# Problem statement:
Copy the data that follows exactly, and include none of its images.

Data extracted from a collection
• • • •
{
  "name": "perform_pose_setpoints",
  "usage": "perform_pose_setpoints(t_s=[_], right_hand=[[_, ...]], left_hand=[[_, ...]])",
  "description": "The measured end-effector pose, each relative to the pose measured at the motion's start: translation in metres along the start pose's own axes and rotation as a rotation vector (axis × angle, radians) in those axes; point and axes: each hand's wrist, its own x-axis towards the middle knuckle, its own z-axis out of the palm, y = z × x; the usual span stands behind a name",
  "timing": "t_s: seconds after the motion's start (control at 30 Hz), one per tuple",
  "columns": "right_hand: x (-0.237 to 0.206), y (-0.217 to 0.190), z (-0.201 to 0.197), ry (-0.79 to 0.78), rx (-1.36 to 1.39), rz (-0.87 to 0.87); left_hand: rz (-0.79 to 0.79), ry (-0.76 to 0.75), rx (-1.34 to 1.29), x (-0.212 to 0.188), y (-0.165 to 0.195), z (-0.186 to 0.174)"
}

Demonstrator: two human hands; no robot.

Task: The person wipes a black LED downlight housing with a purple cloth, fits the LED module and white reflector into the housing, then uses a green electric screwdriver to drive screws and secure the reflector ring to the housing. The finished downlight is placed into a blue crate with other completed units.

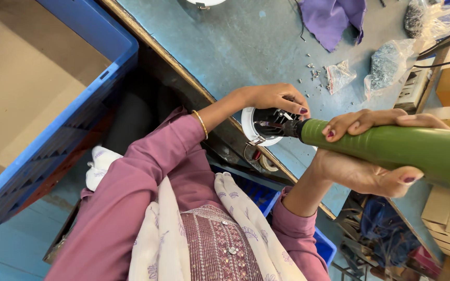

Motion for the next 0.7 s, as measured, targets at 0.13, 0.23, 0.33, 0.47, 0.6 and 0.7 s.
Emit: perform_pose_setpoints(t_s=[0.13,0.23,0.33,0.47,0.6,0.7], right_hand=[[-0.002,0.003,-0.001,-0.006,0.023,0.045],[-0.004,0.003,-0.001,0.008,-0.014,0.055],[-0.007,0.002,-0.001,-0.042,-0.045,0.08],[-0.01,-0.003,0.0,-0.083,-0.075,0.128],[-0.01,-0.005,0.008,-0.091,-0.129,0.115],[-0.009,-0.003,0.012,-0.12,-0.206,0.076]], left_hand=[[-0.089,-0.025,0.017,-0.002,-0.004,-0.001],[-0.049,-0.011,0.038,-0.003,-0.003,0.001],[0.038,0.05,0.02,-0.003,-0.001,0.004],[0.008,0.075,0.027,-0.005,0.001,0.006],[0.019,0.097,0.09,-0.004,0.003,0.007],[0.055,0.11,0.094,-0.001,0.003,0.008]])
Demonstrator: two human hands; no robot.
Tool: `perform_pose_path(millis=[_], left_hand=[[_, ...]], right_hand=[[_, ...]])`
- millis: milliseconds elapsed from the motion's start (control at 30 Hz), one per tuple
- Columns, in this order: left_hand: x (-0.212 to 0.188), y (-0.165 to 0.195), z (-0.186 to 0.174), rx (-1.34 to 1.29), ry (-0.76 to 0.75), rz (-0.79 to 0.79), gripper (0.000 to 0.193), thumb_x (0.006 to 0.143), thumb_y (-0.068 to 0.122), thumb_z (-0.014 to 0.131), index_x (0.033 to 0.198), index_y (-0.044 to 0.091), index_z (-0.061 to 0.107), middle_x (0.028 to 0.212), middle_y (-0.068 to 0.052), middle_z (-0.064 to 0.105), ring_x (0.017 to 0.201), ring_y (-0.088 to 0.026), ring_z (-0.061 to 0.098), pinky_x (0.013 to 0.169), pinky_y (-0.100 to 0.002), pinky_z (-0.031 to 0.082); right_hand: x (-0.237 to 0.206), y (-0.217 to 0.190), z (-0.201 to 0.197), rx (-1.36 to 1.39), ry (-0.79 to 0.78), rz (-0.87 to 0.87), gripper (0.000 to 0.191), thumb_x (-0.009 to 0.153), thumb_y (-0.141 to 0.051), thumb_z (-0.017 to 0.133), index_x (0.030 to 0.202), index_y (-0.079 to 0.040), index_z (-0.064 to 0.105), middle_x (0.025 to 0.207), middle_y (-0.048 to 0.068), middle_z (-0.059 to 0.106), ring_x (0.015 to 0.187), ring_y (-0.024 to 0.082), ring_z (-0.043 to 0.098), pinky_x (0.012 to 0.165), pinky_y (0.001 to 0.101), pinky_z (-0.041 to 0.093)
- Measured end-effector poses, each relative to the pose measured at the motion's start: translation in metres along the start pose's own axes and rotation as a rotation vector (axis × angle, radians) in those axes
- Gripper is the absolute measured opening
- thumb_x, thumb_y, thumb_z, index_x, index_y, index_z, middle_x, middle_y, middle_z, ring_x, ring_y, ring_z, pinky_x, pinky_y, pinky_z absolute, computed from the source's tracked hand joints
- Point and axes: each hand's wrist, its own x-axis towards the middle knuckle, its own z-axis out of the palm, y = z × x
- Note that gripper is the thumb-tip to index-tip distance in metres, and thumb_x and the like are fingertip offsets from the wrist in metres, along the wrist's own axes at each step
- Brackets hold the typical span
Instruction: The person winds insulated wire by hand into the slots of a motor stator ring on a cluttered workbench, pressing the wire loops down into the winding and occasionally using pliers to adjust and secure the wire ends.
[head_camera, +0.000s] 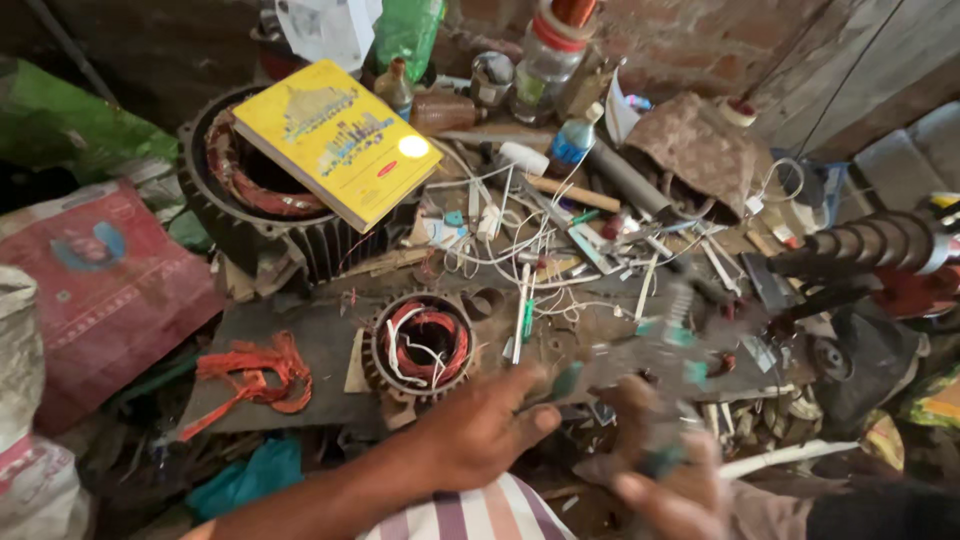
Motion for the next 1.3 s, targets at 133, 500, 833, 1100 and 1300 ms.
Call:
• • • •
# Result of this exercise:
{
  "name": "perform_pose_setpoints",
  "usage": "perform_pose_setpoints(t_s=[_], right_hand=[[_, ...]], left_hand=[[_, ...]])",
  "description": "The measured end-effector pose, each relative to the pose measured at the motion's start: translation in metres along the start pose's own axes and rotation as a rotation vector (axis × angle, radians) in those axes; point and axes: each hand's wrist, its own x-axis towards the middle knuckle, its own z-axis out of the palm, y = z × x; the usual span stands behind a name",
  "timing": "t_s: seconds after the motion's start (control at 30 Hz), one per tuple",
  "columns": "right_hand: x (-0.237 to 0.206), y (-0.217 to 0.190), z (-0.201 to 0.197), ry (-0.79 to 0.78), rx (-1.36 to 1.39), rz (-0.87 to 0.87); left_hand: rz (-0.79 to 0.79), ry (-0.76 to 0.75), rx (-1.34 to 1.29), x (-0.212 to 0.188), y (-0.165 to 0.195), z (-0.186 to 0.174)"
}

Demonstrator: two human hands; no robot.

Task: The person wipes a black LED downlight housing with a purple cloth, fits the LED module and white reflector into the housing, then uses a green electric screwdriver to drive screws and secure the reflector ring to the housing. The finished downlight is placed into a blue crate with other completed units.


Motion for the next 0.7 s, as measured, targets at 0.13, 0.23, 0.33, 0.47, 0.6 and 0.7 s.
Emit: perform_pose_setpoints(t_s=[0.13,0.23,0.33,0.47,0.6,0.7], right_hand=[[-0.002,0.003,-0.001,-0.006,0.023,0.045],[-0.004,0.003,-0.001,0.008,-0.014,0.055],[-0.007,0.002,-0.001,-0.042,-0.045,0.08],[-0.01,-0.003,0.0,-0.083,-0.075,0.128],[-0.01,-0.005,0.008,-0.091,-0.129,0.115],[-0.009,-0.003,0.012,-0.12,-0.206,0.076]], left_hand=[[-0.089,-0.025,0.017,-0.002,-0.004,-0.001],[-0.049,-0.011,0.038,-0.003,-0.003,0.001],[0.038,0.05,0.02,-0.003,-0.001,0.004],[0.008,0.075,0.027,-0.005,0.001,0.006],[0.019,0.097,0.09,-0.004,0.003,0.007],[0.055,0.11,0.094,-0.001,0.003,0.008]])
Demonstrator: two human hands; no robot.
Tool: `perform_pose_path(millis=[_], left_hand=[[_, ...]], right_hand=[[_, ...]])`
- millis: milliseconds elapsed from the motion's start (control at 30 Hz), one per tuple
- Columns, in this order: left_hand: x (-0.212 to 0.188), y (-0.165 to 0.195), z (-0.186 to 0.174), rx (-1.34 to 1.29), ry (-0.76 to 0.75), rz (-0.79 to 0.79), gripper (0.000 to 0.193), thumb_x (0.006 to 0.143), thumb_y (-0.068 to 0.122), thumb_z (-0.014 to 0.131), index_x (0.033 to 0.198), index_y (-0.044 to 0.091), index_z (-0.061 to 0.107), middle_x (0.028 to 0.212), middle_y (-0.068 to 0.052), middle_z (-0.064 to 0.105), ring_x (0.017 to 0.201), ring_y (-0.088 to 0.026), ring_z (-0.061 to 0.098), pinky_x (0.013 to 0.169), pinky_y (-0.100 to 0.002), pinky_z (-0.031 to 0.082); right_hand: x (-0.237 to 0.206), y (-0.217 to 0.190), z (-0.201 to 0.197), rx (-1.36 to 1.39), ry (-0.79 to 0.78), rz (-0.87 to 0.87), gripper (0.000 to 0.191), thumb_x (-0.009 to 0.153), thumb_y (-0.141 to 0.051), thumb_z (-0.017 to 0.133), index_x (0.030 to 0.202), index_y (-0.079 to 0.040), index_z (-0.064 to 0.105), middle_x (0.025 to 0.207), middle_y (-0.048 to 0.068), middle_z (-0.059 to 0.106), ring_x (0.015 to 0.187), ring_y (-0.024 to 0.082), ring_z (-0.043 to 0.098), pinky_x (0.012 to 0.165), pinky_y (0.001 to 0.101), pinky_z (-0.041 to 0.093)
- Measured end-effector poses, each relative to the pose measured at the motion's start: translation in metres along the start pose's own axes and rotation as a rotation vector (axis × angle, radians) in those axes
- Gripper is the absolute measured opening
- thumb_x, thumb_y, thumb_z, index_x, index_y, index_z, middle_x, middle_y, middle_z, ring_x, ring_y, ring_z, pinky_x, pinky_y, pinky_z absolute, computed from the source's tracked hand joints
- Point and axes: each hand's wrist, its own x-axis towards the middle knuckle, its own z-axis out of the palm, y = z × x
- Note that gripper is the thumb-tip to index-tip distance in metres, and thumb_x and the like are fingertip offsets from the wrist in metres, along the wrist's own axes at each step
- Brackets hold the typical span
Instruction: The person winds insulated wire by hand into the slots of a motor stator ring on a cluttered workbench, pressing the wire loops down into the winding and occasionally using pliers to adjust and secure the wire ends.
[head_camera, +0.000s] 
Motion for the next 1.3 s, targets at 133, 500, 833, 1100 and 1300 ms.
Call:

That concludes the answer to this exercise.